The trapping and marking of some wildlife species require little licensing, training, and justification in the UK, leading some to argue for increased formal regulation in order to minimise risks to animal welfare. This could take the form of extending the UK’s Animals (Scientific Procedures) Act (A(SP)A) to cover trapping, or overhauling the UK’s complex patchwork of wildlife regulations (as was recommended by the Law Commission). However, others have expressed concern that introducing additional formal regulations could make wildlife-focussed citizen science more difficult. For example, individuals not affiliated with research universities or government departments described finding it hard to secure A(SP)A licences due to the cost, expertise, and time required. Informal regulations could therefore be considered as alternatives or supplements to formal regulations. These could take the form of, for example, sector-wide standards disseminated through best practice guidelines and training resources, or participatory approaches that direct citizen scientists towards a process rather than a result.

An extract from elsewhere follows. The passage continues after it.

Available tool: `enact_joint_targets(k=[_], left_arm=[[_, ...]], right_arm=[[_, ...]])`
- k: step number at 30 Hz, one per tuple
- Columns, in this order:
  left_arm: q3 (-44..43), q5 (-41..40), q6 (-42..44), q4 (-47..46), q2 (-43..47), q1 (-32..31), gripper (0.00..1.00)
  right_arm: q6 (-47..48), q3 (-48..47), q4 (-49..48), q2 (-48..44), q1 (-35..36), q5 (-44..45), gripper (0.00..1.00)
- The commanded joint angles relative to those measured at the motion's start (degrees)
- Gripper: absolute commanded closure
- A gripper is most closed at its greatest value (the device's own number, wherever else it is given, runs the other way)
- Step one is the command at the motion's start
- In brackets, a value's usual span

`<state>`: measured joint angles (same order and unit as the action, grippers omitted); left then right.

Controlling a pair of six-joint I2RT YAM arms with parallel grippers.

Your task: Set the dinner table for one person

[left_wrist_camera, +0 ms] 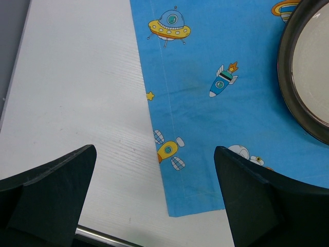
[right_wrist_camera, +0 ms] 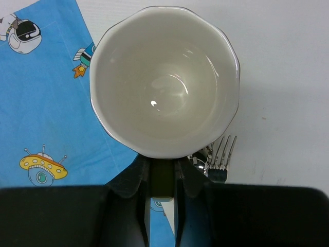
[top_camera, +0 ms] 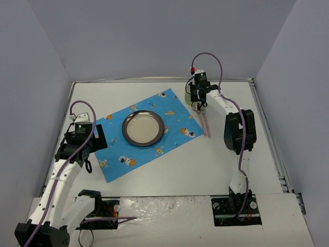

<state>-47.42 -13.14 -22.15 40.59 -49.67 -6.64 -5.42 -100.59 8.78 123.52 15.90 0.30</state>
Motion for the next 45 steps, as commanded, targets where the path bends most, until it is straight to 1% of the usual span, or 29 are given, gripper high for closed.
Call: enact_joint_targets(k=[1,8,11,15,21,32,45], left_arm=[[-1.8,-0.04,0.08,-1.83,-0.17,0.57,0.03],[-1.71,0.36,0.18,-2.04,-0.13,0.96,0.03],[-1.71,0.39,0.21,-2.1,-0.08,1.17,0.03],[-1.71,0.48,0.27,-2.1,0.02,1.55,0.03],[-1.71,0.55,0.35,-2.18,0.1,1.87,0.03],[-1.71,0.21,0.36,-1.96,0.36,2.07,0.03],[-1.71,-0.31,0.27,-1.83,0.71,2.08,0.03]], right_arm=[[0.91,-3.5,-2.36,0.05,-0.07,2.52,1.0],[4.67,-4.86,-5.11,-1.43,0.01,2.13,1.0],[8.5,-3.82,-7.66,-3.29,0.36,0.66,1.0],[11.92,-3.13,-11.48,-5.17,0.9,-3.63,1.0],[15.02,-3.81,-13.34,-5.76,2.08,-8.92,1.0],[18.43,-8.8,-13.79,-2.78,5.99,-15.47,1.0],[20.4,-14.5,-10.69,1.44,8.11,-15.81,1.0]])
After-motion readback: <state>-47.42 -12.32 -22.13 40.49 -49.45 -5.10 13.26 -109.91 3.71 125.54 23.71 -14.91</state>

In conclusion, we set out three steps that could be taken to promote conversations about the regulation of wildlife-focussed citizen science within and beyond the UK: 1) take stock of current wildlife-focussed citizen science in terms of numbers of animals studied and harms to their welfare; 2) assess the state of formal regulations and consider reforms; and 3) consider informal regulations as alternatives or additions to formal regulations. We make these suggestions as a way of encouraging conversations amongst citizen science communities and regulators about ethics and regulation in citizen science, which is important for promoting best practice and animal welfare in the field.